When you reach the line with "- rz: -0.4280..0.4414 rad" in the data below, begin printing lines exactly, and stop once the line with "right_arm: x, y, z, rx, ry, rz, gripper" has been printed.

[Excerpts from a dataset]
Start of Block
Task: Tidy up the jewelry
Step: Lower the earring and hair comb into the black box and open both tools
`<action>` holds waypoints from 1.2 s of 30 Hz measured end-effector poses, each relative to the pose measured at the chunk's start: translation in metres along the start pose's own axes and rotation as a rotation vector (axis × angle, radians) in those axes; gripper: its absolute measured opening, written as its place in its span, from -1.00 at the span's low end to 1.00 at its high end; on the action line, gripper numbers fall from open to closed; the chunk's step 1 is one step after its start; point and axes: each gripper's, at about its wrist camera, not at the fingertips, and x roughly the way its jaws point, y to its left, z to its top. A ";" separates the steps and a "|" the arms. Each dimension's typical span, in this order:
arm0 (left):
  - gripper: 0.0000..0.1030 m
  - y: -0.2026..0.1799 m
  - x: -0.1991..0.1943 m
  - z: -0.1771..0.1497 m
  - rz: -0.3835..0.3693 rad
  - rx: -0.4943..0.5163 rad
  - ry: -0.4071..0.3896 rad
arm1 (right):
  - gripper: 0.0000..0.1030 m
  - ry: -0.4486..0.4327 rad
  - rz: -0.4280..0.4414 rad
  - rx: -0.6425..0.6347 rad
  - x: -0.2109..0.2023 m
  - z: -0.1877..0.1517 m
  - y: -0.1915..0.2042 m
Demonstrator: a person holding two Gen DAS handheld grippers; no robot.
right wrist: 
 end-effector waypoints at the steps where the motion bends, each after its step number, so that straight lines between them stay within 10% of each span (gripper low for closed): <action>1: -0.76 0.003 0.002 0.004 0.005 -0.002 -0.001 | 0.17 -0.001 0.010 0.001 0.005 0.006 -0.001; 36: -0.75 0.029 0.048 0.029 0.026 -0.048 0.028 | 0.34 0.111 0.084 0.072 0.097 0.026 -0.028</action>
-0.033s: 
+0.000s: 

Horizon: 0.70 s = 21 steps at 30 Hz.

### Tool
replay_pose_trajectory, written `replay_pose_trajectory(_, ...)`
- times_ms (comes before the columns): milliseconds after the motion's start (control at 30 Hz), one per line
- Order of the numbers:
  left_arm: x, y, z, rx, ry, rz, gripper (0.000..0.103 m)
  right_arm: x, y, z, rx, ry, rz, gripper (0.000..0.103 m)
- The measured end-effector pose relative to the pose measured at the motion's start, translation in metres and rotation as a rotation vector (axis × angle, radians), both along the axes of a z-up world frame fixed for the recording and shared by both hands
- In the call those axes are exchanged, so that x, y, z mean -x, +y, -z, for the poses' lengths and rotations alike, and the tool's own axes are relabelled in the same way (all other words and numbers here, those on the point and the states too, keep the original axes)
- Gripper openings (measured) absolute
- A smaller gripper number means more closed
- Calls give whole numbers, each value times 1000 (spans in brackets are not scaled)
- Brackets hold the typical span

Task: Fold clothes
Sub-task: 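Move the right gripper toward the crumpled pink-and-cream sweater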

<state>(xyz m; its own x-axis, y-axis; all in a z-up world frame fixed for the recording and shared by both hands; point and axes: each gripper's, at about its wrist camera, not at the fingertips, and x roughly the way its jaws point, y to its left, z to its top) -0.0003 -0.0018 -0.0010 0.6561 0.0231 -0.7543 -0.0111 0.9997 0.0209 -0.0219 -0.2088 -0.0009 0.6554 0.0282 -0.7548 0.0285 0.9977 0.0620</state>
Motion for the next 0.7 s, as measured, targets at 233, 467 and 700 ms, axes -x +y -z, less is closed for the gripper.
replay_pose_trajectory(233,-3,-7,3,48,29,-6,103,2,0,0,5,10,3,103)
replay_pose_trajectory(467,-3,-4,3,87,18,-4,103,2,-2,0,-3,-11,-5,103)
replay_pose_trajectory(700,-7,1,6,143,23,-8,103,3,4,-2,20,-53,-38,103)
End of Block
[RESULT OF THIS TASK]
  - rz: -0.4280..0.4414 rad
  - rx: -0.6425..0.6347 rad
  - x: -0.2109..0.2023 m
  - z: -0.1877..0.1517 m
  - y: -0.1915..0.2042 m
Demonstrator: a person holding two Gen DAS handheld grippers; no robot.
right wrist: 
 end-effector waypoints at the steps where the motion bends, each after its step number, so that straight lines between them stay within 10% of each span (gripper low for closed): <action>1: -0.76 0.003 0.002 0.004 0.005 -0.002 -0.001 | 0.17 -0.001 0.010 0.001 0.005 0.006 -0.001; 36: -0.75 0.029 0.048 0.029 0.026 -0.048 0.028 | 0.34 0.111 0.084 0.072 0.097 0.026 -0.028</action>
-0.033s: 
+0.000s: 

Horizon: 0.70 s = 21 steps at 30 Hz.

### Tool
replay_pose_trajectory, written `replay_pose_trajectory(_, ...)`
- times_ms (comes before the columns): milliseconds after the motion's start (control at 30 Hz), one per line
- Order of the numbers:
  left_arm: x, y, z, rx, ry, rz, gripper (0.000..0.103 m)
  right_arm: x, y, z, rx, ry, rz, gripper (0.000..0.103 m)

Nothing remains to be added to the exercise.